Tabriz to Marand 90km
I was dropped by my wonderful, but scarey driver, in the centre of Tabriz, in the centre of a motorway like, cloverleaf. I propped Fiona against a wall, and sat to eat and drink. I was hungry. I also tried to ring Masoud, whom I'd met earlier in the week. I got through, but couldn't hear him because of the traffic noise, and then suddenly, I was scooped.....
Mohammid, a Irani cycle tourist, and his son, are keen for me to come to their home for lunch. Okay, the cake and water hadn't done much for my hunger, so I followed their car. Mohammid is a Petro - Chemical Engineer, and his very pretty wife, a Sports Teacher, starting her first job on Saturday, Irani Monday. We are joined by stunningly beautiful, future sister-in-law, who is studying English. I can tell they are beautiful, because they are not wearing head scarfs, nor "body shape hiding" clothing. It's a revelation. They tell me this is the real "them". When they leave the house they are "actors", they have to be or they will get themselves in big trouble. Mohammed even has to wear black shirts, rather than his preferred blue, orange or green as its a special time of the year, honouring a long dead prophet. Not following this edict, will have him labelled a trouble maker, and will seriously harm his promotion chances at work . He tells me that maybe 10% of his collegues follow the law implicitly, and will report any indiscretions. The other 90%, are also "acting". I'm offered beer, wine or hard stuff, but decline. Lunch is delicious. Talk is interesting. They want me to stay the night. They've got friends coming. There's going to be a party. I'm very tempted, but I've already accepted a bed elsewhere.
Mohammed cycles with me to Masoud's house. I met Masoud earlier this week. His house is huge, and very central. Masoud and his wife normally live in London. They have a holiday villa half way up the big hill, property in Tehran, and their London home. A very good friend, and mountaineering buddy, house sits for them, with his son and his wife, when they're not in Tabriz. I meet them all. Lovely, lovely people. Only difference is, the ladies wear their headscarf at home. For three days these folk feed me, take me on excursions, entertain me, and treat me like a member of their family. I feel very honored to be made to feel so comfortable, to be welcomed into their "family". It's pretty damn wonderful.
Our first excursion, was a bike ride into a park. Persians use parks differently to us. 1000s of them wander the paths. Some have picnics. Some float on the artificial lake in paddle boat swans. It's all very "Victorian". But the young ones, teenagers and early twenties, use the crowds to hide their relationships with members of the opposite sex. That's why, policemen, armed with machine guns and heavy batons, patrol the parks on motor bikes. They're looking for liasons between obviously unmarried or unrelated males and females. I'm being serious here. And it's not like these young people are hiding behind bushes making passionate kissing and stuff, there are no bushes for them to hide behind. You are just not permitted, by the law of Islam, which is the law of the land, to associate with members of the opposite sex, that are not already closely related.

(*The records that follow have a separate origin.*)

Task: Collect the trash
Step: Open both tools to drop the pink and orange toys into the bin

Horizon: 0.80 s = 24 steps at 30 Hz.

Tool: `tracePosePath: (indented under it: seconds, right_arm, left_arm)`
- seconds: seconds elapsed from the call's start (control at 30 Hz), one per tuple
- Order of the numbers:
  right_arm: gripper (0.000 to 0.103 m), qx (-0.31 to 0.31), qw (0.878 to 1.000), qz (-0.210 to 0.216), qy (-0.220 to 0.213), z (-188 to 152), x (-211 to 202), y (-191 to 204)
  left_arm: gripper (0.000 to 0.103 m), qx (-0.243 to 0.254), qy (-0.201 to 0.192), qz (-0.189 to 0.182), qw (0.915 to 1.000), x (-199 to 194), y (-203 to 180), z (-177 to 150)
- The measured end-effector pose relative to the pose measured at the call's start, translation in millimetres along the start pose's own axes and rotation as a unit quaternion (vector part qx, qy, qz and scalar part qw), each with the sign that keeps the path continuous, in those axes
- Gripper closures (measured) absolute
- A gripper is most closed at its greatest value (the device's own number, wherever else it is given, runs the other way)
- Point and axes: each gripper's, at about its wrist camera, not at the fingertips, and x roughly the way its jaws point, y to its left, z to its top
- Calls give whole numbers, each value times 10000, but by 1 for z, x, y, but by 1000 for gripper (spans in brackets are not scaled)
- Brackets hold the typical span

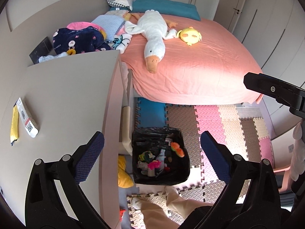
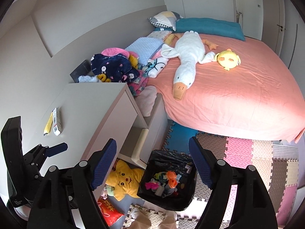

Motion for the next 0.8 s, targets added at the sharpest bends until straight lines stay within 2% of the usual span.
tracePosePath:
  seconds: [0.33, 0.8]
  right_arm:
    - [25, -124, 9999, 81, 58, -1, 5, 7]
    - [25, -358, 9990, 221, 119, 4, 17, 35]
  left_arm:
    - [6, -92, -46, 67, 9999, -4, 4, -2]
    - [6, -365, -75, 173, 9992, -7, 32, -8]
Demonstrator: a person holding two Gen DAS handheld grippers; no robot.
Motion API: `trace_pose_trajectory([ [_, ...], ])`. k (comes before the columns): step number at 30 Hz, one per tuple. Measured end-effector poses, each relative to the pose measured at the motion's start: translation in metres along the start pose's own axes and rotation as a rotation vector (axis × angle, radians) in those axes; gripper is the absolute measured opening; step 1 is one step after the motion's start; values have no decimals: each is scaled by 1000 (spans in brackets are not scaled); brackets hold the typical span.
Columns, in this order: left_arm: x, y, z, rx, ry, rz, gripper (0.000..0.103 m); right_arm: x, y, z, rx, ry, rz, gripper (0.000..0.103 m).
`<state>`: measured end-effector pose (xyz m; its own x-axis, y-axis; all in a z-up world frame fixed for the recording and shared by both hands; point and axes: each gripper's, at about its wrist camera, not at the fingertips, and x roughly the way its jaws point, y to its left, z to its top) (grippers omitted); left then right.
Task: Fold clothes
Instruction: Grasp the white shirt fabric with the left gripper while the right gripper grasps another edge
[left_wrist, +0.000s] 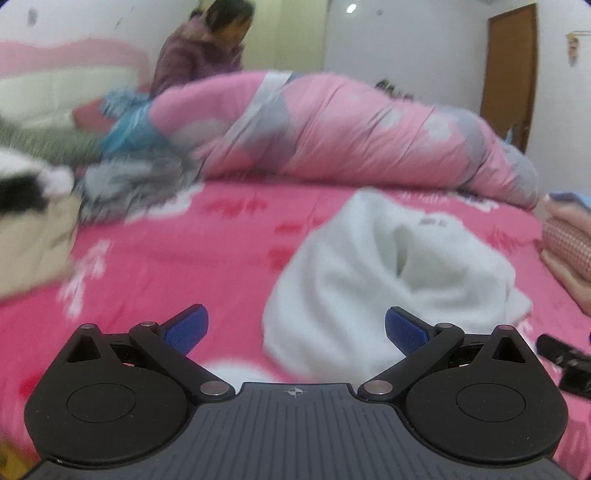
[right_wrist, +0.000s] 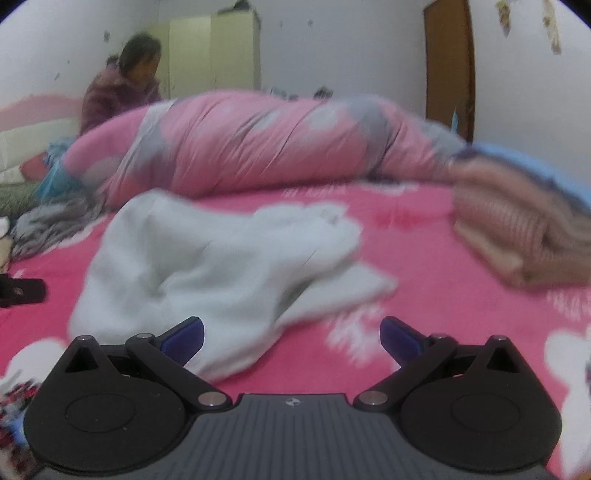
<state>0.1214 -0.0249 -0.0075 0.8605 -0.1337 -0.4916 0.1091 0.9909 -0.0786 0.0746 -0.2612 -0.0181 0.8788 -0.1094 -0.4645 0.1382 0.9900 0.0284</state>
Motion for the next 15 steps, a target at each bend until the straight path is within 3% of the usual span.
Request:
trace_pose_trajectory([
  [5,37,-13,30,37,-67,-39,103,50,-46,35,90,-54,18,103],
  [10,88,-22,48,39,-32,-48,98,140,-88,72,288,25,122,103],
  [11,99,-25,51,42,-12,-56,92,157,-91,74,301,43,127,103],
  [12,108,-27,51,45,10,-60,77,173,-94,76,310,61,132,101],
  [13,118,-31,51,46,35,-42,68,189,-96,79,314,85,134,100],
  [14,125,-34,50,51,65,-34,52,203,-96,78,312,113,146,94],
  [15,133,-37,48,56,95,-26,39,216,-96,78,310,142,159,82],
])
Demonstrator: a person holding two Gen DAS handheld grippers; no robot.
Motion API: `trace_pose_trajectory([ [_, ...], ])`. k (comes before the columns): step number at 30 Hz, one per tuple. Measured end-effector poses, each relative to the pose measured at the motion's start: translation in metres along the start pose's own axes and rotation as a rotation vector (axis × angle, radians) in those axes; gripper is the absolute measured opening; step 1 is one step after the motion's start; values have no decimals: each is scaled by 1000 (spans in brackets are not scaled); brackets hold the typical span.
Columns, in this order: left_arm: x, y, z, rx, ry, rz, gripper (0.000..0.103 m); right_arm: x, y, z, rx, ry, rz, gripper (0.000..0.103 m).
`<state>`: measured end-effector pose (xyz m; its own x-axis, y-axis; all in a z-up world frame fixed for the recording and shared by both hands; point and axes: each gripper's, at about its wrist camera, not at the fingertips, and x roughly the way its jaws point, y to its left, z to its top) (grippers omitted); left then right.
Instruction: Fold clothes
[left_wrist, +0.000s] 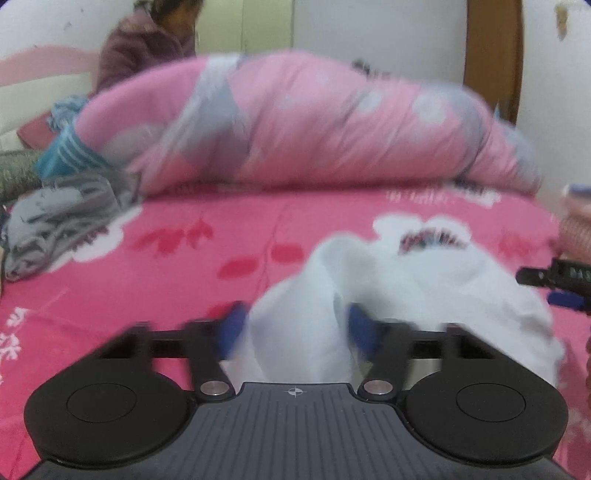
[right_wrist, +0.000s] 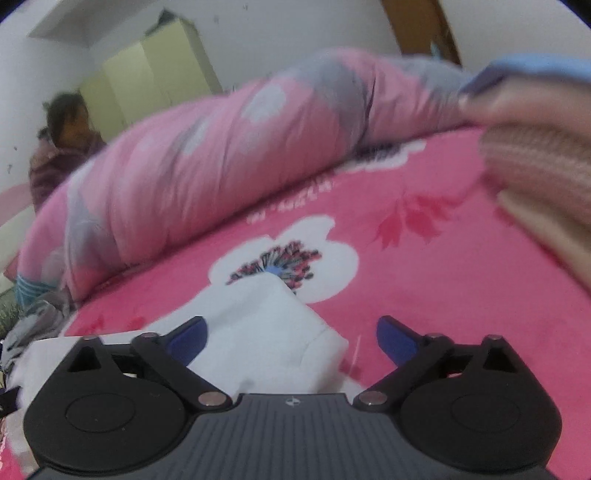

Another excursion, with these amazing ancient mountaineers, was up a local mountain, (hill). It was pouring with rain, and half an hour before twilight when we arrived at the car park. I was looking up at the summit following the very muddy steps up into the cloud. But no. I had the wrong idea. We jumped into a minibus, and drove to the summit, where there was a mosque, and some wind turbines.... oh oh. I remember them causing me problems in Australia. But it wasn't raining. So maybe a walk further up the road to the cable car.....? Now it started to rain. No it poured. And there was thunder and lightening, and I quickly remembered why I like to wear shorts in the rain. My longs were sodden. But us brave mountaineers strode on through the storm, hoping the cable car was still going. It was very dark by now, and our only light was a green laser beam, which looked pretty stunning reflecting on the raindrops. The cable car was still running. But the traffic jam when we were driving home, soaked to the skin, was intense.
Our third excursion was to the Tabriz Bazaar, the largest under a roof in the world. I've got to say, it was pretty amazing. Everything you can think of that might be sold had a section in the bazaar. You just had to know where to look. It was huge. Luckily, my guides, being mountaineers, had good navigation skills, and lots of mountaineering buddies who operated shops in the bazaar. Persian Carpets. Heard of them? Loads of them here, and amazing, amazing designs. Nope, I did not buy one. Hey guys, if you ever visit Tabriz, drop the ladies off at the bazaar for the day. You'll earn lots of brownie points.